Location
- 999 Avenue H NE Winter Haven, Florida United States
- Coordinates: 28°01′49″N 81°42′45″W﻿ / ﻿28.0303°N 81.7126°W

Information
- Type: Charter
- NCES School ID: 120159005349
- Teaching staff: 8.00 (on FTE basis)
- Grades: 10 to 12
- Enrollment: 328 (2012–2023)
- Student to teacher ratio: 41.00
- Colors: Red, black, and White
- Website: www.polk.edu/col

= Chain of Lakes Collegiate High School =

Chain of Lakes Collegiate High School is located at 999 Avenue H NE in Winter Haven, Florida, United States. A charter school, it is affiliated and colocated with Polk State College.
Chain of Lakes Collegiate High School acts as a way for students to receive high school credits as well as college credits simultaneously. Once accepted into said program you would spend the next two years completing both your high school diploma as well as your Associate of Arts degree. Polk State College Chain of Lakes Collegiate High School is a public charter school that provides highly motivated 10th, 11th, and 12th-grade students from throughout Polk County with a distinctive experience, blending traditional high school with collegiate coursework.

==Cost==
Many enjoy the opportunity this program provides as it is free of cost.
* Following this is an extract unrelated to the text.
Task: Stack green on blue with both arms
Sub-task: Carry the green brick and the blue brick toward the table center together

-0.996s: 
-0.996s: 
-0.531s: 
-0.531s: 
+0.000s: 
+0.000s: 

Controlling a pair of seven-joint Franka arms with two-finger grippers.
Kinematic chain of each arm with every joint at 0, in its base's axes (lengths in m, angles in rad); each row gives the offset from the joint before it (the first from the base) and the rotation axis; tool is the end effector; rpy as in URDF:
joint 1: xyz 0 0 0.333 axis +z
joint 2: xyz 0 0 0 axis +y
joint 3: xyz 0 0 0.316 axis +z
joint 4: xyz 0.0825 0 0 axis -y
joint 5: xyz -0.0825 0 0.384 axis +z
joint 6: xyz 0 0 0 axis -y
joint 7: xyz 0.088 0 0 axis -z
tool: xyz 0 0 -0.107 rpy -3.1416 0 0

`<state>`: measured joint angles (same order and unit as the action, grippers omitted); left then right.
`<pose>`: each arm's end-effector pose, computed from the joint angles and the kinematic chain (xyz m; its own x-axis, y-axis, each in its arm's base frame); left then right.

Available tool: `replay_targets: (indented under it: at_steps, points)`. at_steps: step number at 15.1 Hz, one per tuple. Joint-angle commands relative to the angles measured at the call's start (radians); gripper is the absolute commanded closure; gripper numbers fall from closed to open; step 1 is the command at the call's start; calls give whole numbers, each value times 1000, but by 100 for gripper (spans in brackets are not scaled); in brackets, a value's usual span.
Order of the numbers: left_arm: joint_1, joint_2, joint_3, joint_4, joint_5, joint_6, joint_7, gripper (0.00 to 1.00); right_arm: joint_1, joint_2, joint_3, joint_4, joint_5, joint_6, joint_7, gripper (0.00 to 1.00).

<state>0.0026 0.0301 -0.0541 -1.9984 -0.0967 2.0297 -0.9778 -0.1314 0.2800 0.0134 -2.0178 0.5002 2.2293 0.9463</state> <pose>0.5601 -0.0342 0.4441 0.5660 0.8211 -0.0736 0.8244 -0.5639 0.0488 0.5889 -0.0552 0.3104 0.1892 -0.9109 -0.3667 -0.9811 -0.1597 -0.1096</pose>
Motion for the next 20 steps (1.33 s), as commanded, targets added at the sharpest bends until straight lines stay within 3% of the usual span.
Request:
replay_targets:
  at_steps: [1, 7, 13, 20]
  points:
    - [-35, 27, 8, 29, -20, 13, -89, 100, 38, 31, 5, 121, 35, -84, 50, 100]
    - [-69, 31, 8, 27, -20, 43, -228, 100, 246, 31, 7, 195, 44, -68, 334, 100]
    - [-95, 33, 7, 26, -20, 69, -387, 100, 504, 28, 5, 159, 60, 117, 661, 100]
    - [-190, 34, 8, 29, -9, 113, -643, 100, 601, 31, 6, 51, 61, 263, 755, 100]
This includes textbooks and courses. (textbooks are on loan for the semester and must be returned).

==Location==
Chain of Lakes Collegiate High School is located at the Polk State College Winter Haven campus. However, you can take your college classes at any Polk State location. You can also take classes during the summer terms and evenings at no additional cost. COL has advisers to help you find the schedule and coursework that best fit your special talents, plans and capabilities. Upon acceptance, an initial academic planning meeting is scheduled to create a plan of study for your last two years of high school. Your counselor will guide and advise you through the process of registration and choosing classes.

==Administration==
(as of April 2022)
Principal: Patrice Bryant Thigpen

==Clubs and organizations==
Key Club, SGA: student government association, Florida Future Educators of America, COL National Honors Society.